The Aspirations of Jean Servien
by
Anatole France

Part 3 out of 3



"Shoot him!"

Bundled down the stairs, rifle-butts prodding him in the back
to help him along, Jean was haled before an officer, who there
and then signed an order of arrest.




XXXV

He had been in solitary confinement in a cell at the _depot_
for sixteen days now--or was it fifteen?--he was not sure. The
hours dragged by with an excruciating monotony and tediousness.

At the start he had demanded justice and loudly protested his
innocence. But he had come to realize at last that justice had
no concern with his case or that of the priests and gendarmes
confined within the same walls. He had given up all thought of
persuading the savage frenzy of the Commune to listen to reason,
and deemed it the wisest thing to hold his tongue and the best
to be forgotten. He trembled to think how easily it might end
in tragedy, and his anguish seemed to choke him.

Sometimes, as he sat dreaming, he could see a tree against a patch
of blue sky, and great tears would rise to his eyes.

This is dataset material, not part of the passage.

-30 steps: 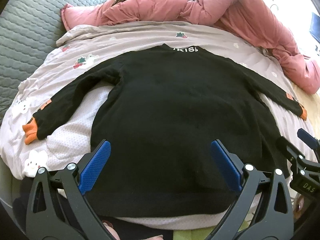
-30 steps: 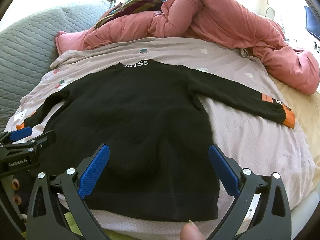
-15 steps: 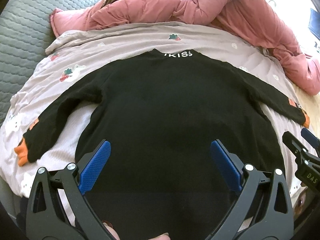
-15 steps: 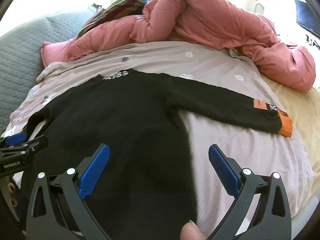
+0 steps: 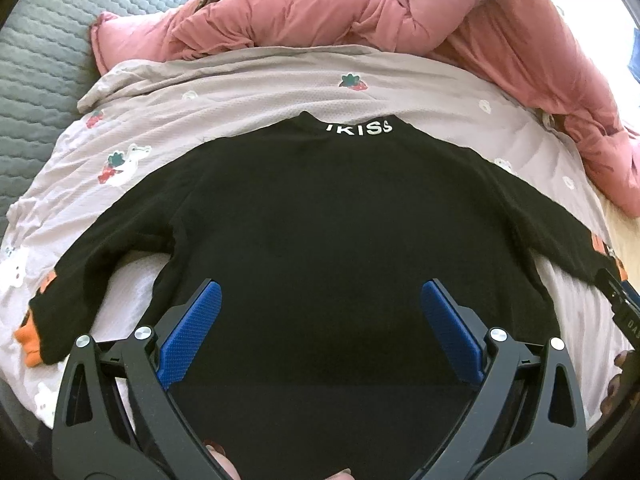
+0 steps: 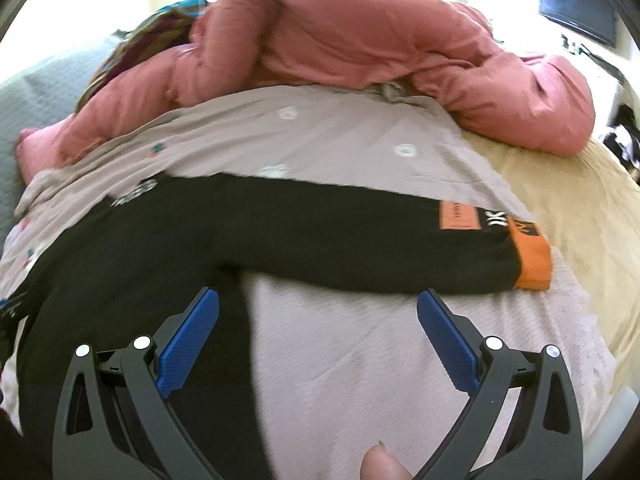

It was there, in his prison cell, Jean learned to know the shadowy
joys of memory.

He thought of his good old father sitting at his work-bench or
tightening the screw of the press; he thought of the shop packed
with bound volumes and bindings, of his little room where of
evenings he read books of travel--of all the familiar things of
home. And every time he reviewed in spirit the poor thin romance
of his unpretending life, he felt his cheeks burn to think how
it was all dominated, almost every episode controlled, by this
drunken parasite of a Tudesco! It was true nevertheless! Paramount
over his studies, his loves, his dangers, over all his existence,
loomed the rubicund face of the old villain! The shame of it!
He had lived very ill! but what a meagre life it had been too.
How cruel it was, how unjust! and there was more of self-pity
in the poor, sore heart than of anger.

Every day, every hour he thought of Gabrielle; but how changed
the complexion of his love for her! Now it was a tender, tranquil
sentiment, a disinterested affection, a sweet, soothing reverie.
It was a vision of a wondrous delicacy, such as loneliness and
unhappiness alone can form in the souls they shield from the
rude shocks of the common life--the dream of a holy life, a life
dim and overshadowed, vowed wholly and completely, without reward
or recompense, to the woman worshipped from afar, as that of the
good country _cure_ is vowed to the God who never steps down
from the tabernacle of the altar.

His gaoler was a good-natured _sous-officier_ who, amazed and
horrified at what was going forward, clung to discipline as a
sheet-anchor in the general shipwreck. He felt a rough, uncouth
pity for his prisoners, but this never interfered with the strict
performance of his duties, and Jean, who had no experience of
soldiers' ways, never guessed the man's true character. However,
he grew less and less unbending and taciturn the nearer the army
of order approached the city.

Finally, one day he had told his prisoner, with a wink of the
eye:

"Courage, lad! something's going to turn up soon."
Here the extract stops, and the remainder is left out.